§ WORK REQUEST: Lines below that hold the word "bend" must be copied in full.

§ RECORDS FOR THE EXERCISE:
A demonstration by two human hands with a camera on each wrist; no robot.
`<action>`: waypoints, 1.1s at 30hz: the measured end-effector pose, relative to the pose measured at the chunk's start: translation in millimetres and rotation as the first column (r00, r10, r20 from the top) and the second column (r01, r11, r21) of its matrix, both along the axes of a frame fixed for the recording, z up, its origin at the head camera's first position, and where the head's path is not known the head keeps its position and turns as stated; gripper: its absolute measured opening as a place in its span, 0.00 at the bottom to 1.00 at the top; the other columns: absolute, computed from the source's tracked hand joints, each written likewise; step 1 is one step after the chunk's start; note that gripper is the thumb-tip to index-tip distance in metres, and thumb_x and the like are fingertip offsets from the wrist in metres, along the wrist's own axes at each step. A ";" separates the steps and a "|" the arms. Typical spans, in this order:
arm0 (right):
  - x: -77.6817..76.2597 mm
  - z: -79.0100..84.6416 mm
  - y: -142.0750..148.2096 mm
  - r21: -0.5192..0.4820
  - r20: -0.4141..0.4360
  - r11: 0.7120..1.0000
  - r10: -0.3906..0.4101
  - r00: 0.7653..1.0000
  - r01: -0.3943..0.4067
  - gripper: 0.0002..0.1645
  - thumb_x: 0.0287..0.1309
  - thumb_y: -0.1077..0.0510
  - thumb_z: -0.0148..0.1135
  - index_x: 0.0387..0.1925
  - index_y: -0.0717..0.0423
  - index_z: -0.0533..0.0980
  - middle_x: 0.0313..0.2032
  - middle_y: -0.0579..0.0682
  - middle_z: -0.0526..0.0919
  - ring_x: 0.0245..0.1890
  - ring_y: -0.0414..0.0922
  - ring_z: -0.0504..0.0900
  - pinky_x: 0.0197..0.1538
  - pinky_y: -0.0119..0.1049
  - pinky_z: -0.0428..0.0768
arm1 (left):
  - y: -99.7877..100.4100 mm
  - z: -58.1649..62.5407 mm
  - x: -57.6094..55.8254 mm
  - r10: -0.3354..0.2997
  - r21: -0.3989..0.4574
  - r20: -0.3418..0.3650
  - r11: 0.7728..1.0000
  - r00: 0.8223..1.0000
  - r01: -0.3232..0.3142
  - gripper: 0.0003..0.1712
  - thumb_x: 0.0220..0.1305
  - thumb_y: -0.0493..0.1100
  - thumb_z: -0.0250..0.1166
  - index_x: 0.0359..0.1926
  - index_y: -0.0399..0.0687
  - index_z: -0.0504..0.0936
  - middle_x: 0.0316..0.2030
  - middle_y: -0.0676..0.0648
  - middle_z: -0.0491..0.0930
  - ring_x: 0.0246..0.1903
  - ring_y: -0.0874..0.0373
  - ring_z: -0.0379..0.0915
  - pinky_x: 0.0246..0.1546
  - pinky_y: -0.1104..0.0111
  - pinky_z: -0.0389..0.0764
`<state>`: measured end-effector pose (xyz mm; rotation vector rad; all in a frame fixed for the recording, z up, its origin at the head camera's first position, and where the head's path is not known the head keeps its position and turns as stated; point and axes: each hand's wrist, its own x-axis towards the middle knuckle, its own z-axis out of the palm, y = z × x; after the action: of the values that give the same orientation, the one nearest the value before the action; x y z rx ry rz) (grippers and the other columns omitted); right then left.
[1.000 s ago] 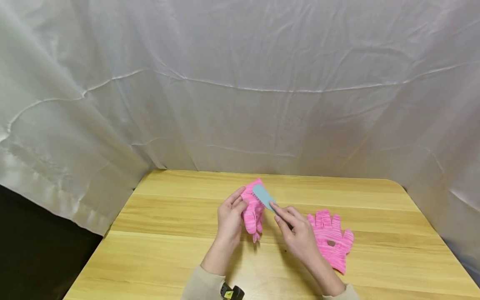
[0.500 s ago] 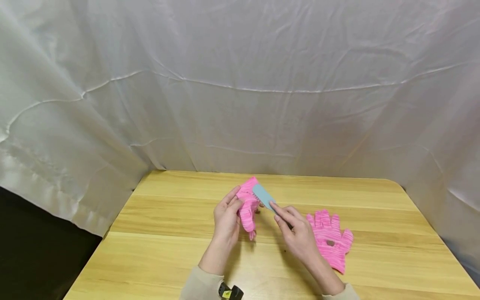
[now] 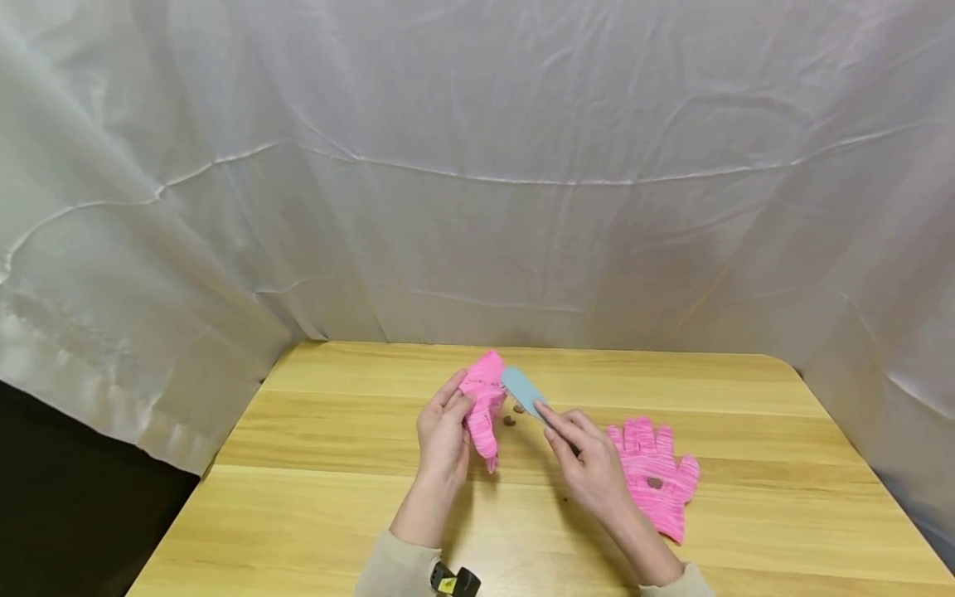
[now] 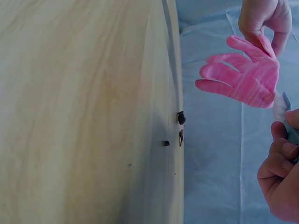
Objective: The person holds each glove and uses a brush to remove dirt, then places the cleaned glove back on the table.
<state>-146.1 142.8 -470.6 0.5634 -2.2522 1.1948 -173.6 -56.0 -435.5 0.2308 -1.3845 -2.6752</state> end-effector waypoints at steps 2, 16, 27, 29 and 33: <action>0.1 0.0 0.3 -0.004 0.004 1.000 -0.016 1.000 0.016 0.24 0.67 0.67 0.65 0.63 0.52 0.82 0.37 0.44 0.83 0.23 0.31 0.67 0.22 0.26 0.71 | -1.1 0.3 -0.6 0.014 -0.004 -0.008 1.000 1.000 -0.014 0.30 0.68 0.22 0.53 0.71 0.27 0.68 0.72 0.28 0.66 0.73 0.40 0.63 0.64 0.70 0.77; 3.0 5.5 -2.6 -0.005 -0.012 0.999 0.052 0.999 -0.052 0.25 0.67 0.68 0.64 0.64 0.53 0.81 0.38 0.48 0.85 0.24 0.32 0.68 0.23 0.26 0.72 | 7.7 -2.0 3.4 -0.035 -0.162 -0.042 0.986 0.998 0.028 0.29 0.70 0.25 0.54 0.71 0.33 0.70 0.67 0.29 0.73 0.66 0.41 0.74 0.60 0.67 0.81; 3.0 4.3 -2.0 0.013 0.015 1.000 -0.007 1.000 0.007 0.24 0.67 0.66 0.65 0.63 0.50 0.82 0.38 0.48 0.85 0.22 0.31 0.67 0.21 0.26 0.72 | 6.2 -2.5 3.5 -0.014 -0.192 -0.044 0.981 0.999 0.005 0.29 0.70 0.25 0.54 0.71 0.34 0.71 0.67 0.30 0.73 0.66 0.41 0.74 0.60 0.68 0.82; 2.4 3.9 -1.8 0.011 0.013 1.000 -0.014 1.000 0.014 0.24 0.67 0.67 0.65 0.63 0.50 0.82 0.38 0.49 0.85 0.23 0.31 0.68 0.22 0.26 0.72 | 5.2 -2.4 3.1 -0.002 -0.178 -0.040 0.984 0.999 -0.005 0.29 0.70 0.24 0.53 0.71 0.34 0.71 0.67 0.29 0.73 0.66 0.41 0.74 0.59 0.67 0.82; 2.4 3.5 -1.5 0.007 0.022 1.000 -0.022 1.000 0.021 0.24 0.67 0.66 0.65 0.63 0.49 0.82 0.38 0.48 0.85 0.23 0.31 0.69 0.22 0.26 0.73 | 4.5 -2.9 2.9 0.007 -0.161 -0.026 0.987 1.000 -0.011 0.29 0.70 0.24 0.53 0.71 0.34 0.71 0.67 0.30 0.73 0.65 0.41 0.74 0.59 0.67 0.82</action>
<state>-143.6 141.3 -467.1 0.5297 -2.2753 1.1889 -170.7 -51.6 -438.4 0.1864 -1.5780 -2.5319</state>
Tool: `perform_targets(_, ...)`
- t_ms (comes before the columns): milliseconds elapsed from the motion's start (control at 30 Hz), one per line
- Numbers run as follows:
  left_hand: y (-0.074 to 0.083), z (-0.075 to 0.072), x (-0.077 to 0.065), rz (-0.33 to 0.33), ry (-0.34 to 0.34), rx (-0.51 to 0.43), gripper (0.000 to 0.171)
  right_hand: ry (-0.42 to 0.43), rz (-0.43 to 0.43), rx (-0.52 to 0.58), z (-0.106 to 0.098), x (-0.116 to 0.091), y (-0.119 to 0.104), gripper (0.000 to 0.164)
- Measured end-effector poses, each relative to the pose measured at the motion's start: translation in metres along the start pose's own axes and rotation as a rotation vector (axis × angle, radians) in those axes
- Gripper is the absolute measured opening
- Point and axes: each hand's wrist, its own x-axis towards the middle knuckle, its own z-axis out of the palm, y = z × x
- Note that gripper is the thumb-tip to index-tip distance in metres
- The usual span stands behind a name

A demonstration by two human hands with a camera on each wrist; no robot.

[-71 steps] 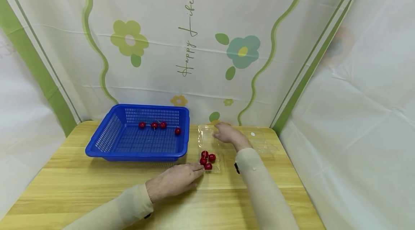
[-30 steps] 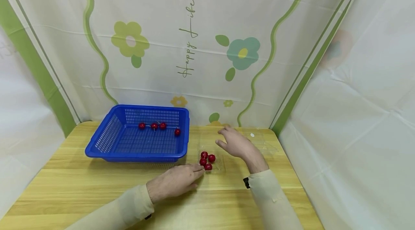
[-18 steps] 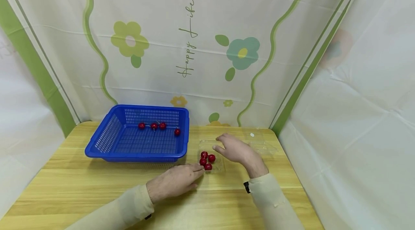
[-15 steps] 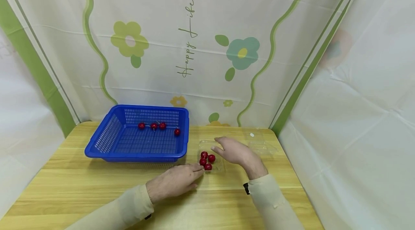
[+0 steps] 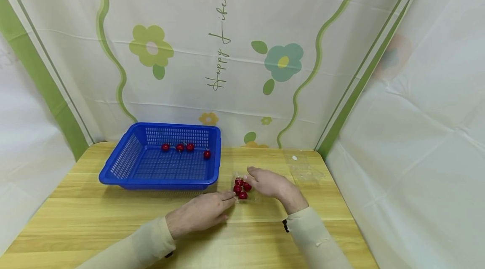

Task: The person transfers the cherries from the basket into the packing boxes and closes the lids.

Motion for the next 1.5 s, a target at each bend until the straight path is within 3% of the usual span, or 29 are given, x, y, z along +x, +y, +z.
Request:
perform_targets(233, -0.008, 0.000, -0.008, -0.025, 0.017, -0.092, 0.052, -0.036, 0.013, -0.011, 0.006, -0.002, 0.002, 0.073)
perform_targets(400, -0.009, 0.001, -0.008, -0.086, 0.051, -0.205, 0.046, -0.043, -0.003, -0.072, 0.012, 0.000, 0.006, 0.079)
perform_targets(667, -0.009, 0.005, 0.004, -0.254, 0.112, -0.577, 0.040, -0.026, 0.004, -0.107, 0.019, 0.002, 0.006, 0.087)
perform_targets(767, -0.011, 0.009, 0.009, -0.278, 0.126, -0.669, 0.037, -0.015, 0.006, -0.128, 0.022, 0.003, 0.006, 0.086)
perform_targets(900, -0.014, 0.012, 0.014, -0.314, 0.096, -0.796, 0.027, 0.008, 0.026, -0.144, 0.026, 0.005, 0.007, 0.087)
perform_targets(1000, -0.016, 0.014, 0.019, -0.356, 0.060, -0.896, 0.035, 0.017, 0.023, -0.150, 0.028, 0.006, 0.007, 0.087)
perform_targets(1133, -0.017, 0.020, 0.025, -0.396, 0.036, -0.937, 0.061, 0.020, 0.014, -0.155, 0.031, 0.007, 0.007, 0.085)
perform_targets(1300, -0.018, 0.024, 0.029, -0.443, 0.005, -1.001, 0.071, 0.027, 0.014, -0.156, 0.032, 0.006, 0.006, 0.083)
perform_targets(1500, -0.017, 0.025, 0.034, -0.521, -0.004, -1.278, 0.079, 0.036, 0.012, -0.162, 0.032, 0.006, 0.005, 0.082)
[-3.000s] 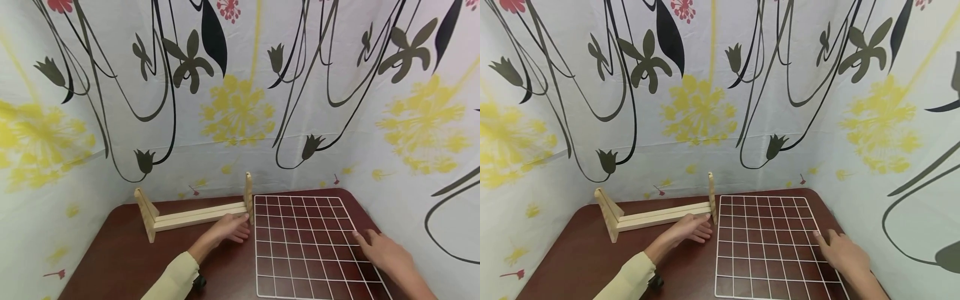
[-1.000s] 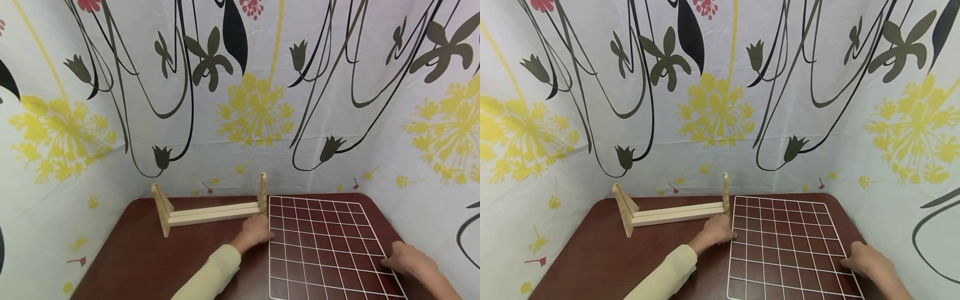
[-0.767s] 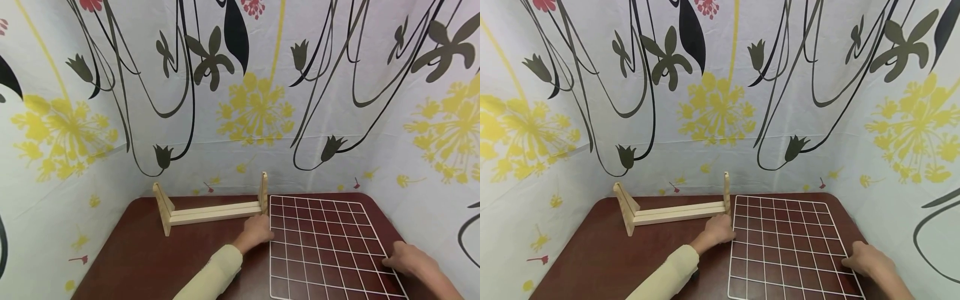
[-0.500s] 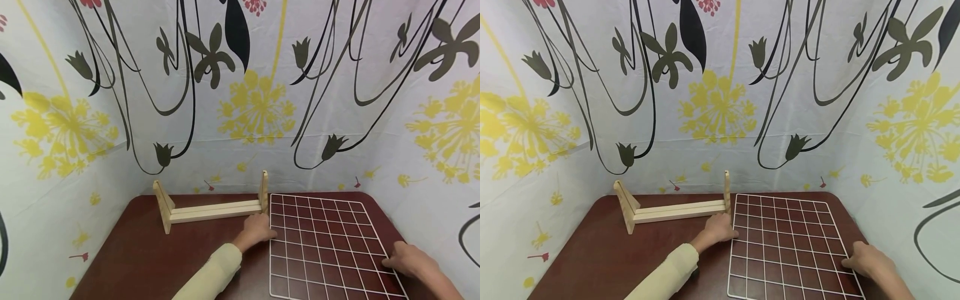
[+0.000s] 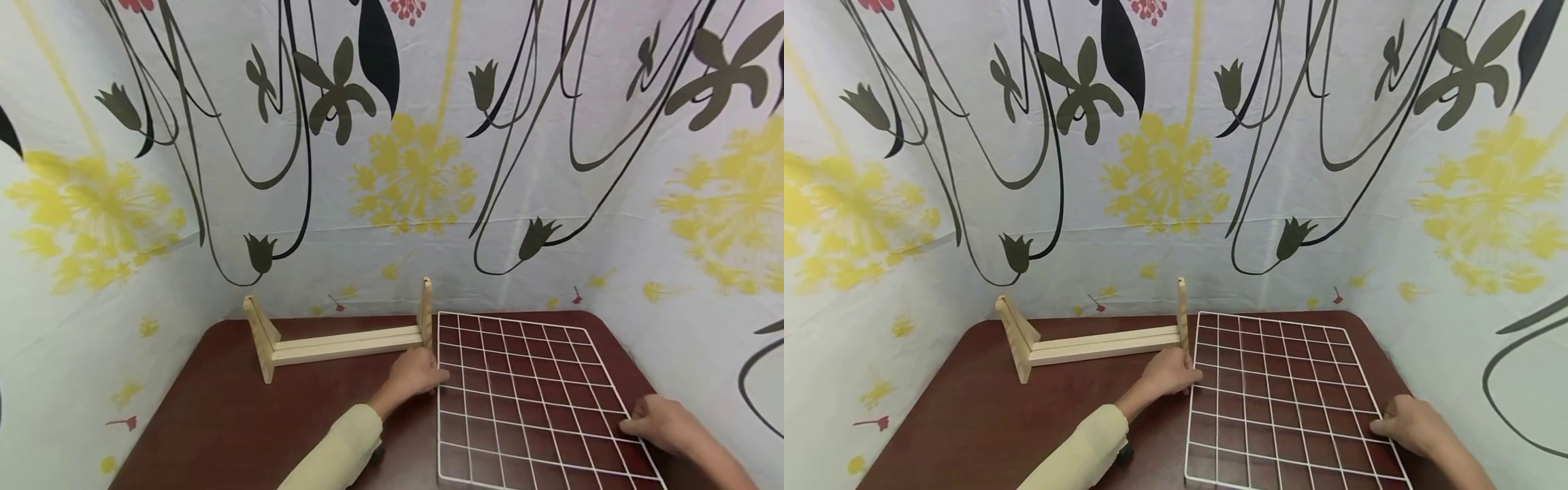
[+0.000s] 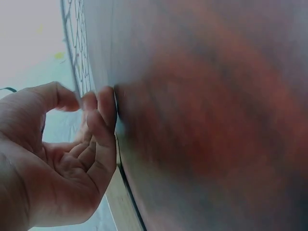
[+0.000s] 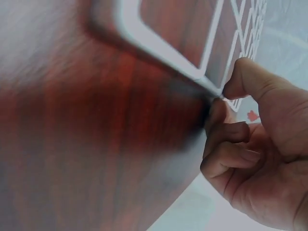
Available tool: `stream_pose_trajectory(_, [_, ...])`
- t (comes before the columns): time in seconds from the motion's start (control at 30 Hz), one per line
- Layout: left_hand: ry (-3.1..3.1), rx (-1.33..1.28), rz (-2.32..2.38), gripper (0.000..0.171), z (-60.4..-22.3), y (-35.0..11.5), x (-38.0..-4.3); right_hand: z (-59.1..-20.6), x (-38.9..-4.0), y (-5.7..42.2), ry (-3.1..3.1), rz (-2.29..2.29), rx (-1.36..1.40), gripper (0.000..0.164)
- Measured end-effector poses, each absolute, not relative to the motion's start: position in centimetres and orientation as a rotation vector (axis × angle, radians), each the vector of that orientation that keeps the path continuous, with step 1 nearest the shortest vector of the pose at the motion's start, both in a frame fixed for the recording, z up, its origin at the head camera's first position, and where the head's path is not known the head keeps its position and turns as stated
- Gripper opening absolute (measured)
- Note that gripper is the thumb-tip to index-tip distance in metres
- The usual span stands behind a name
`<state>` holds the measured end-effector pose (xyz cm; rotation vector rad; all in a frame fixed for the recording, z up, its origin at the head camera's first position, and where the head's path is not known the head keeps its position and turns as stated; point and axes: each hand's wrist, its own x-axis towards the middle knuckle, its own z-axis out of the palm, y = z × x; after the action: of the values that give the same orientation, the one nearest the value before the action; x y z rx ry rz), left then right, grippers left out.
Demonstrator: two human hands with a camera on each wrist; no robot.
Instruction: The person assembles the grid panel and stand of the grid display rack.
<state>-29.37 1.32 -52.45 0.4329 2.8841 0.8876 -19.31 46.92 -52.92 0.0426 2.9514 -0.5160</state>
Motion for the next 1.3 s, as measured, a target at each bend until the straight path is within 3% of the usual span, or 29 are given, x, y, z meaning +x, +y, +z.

§ SOLVED PROBLEM:
Motion for the next 1.5 s, a target at each bend until the straight path is within 3% of the usual span, or 29 are given, x, y, z along +x, +y, +z.
Motion for the next 1.3 s, as measured, a target at each bend until the straight path is within 3% of the usual span, or 29 are given, x, y, z meaning +x, +y, +z.

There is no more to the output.